Your answer should consist of the lines holding "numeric", copied from the material below.

----------------

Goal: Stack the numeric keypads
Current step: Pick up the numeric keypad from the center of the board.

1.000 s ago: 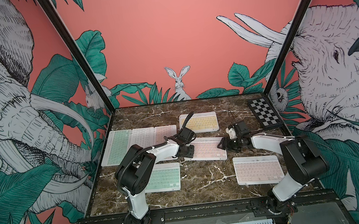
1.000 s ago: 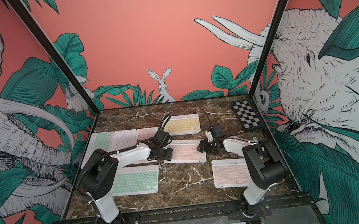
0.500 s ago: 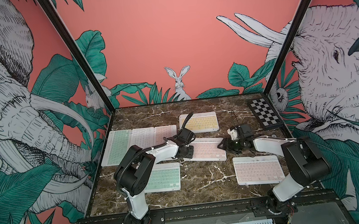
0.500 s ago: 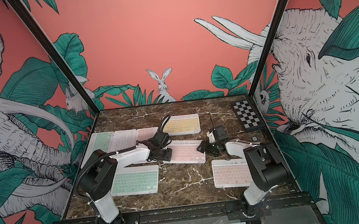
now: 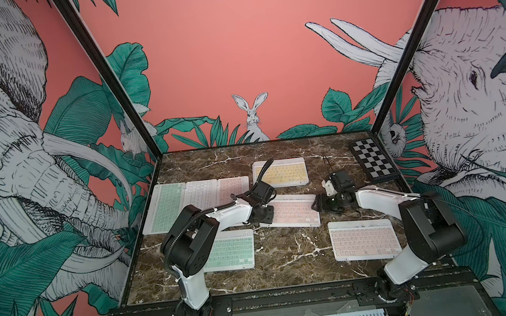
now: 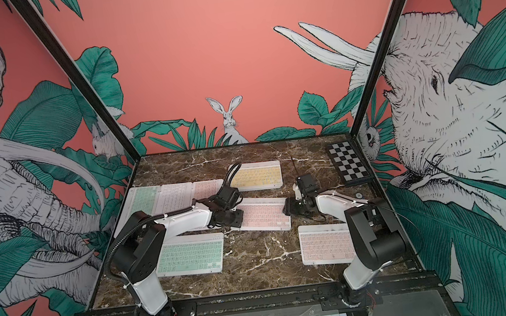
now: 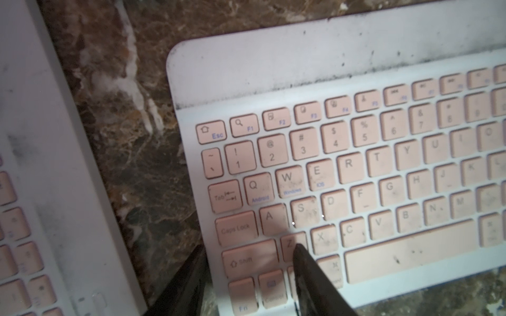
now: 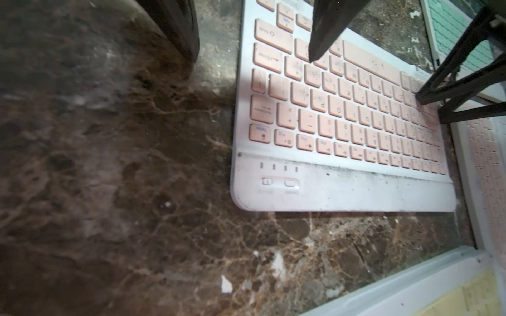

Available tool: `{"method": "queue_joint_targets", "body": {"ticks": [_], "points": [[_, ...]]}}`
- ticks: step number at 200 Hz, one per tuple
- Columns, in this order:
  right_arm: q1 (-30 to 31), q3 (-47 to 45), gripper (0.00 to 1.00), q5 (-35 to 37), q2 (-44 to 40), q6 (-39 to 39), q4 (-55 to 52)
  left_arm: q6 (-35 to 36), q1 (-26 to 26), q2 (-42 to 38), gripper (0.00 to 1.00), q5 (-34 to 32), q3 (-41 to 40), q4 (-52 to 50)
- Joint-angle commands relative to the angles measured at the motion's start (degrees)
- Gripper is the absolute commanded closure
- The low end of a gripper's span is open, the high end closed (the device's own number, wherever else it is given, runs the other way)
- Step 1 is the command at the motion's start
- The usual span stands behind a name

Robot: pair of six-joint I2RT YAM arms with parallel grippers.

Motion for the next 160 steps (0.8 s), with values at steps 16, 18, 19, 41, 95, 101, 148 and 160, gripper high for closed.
{"method": "queue_joint_targets", "body": {"ticks": [16,18,19,41,95,101,148,160], "points": [[1.2,-1.1,0.37,0.5,-0.3,-1.4,-0.3,-0.8,-0.5,-0.6,0.47,1.8,-1.2,-1.8],[1.3,-1.2,0.37,0.3,-0.2,-1.2,-0.1,-0.8,-0.5,-0.5,0.47,1.9,-1.1,-1.8],[1.4,-1.2,0.37,0.2,-0.2,-1.2,0.0,-0.8,-0.5,-0.5,0.47,1.9,-1.1,-1.8],[3.1,-2.3,0.37,-2.9,0.3,1.2,3.1,-0.9,-0.6,-0.2,0.47,2.5,-1.4,-0.9],[3.2,-5.3,0.37,-11.8,2.4,7.8,14.1,-0.3,-1.3,0.1,0.47,4.1,-2.1,0.3],[2.9,-5.4,0.37,-12.4,2.3,7.9,15.0,-0.2,-1.2,0.3,0.47,4.4,-2.3,0.7],[-0.6,-8.3,0.39,-22.9,2.5,11.3,26.1,0.0,-1.8,0.9,0.47,5.4,-3.5,1.5],[-1.0,-8.6,0.39,-25.0,2.8,12.0,28.2,0.2,-1.8,1.0,0.47,5.6,-3.6,1.5]]}}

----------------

*Exercise result*:
Goal: Stack the numeric keypads
Current step: Pick up the numeric keypad from the center of the board.

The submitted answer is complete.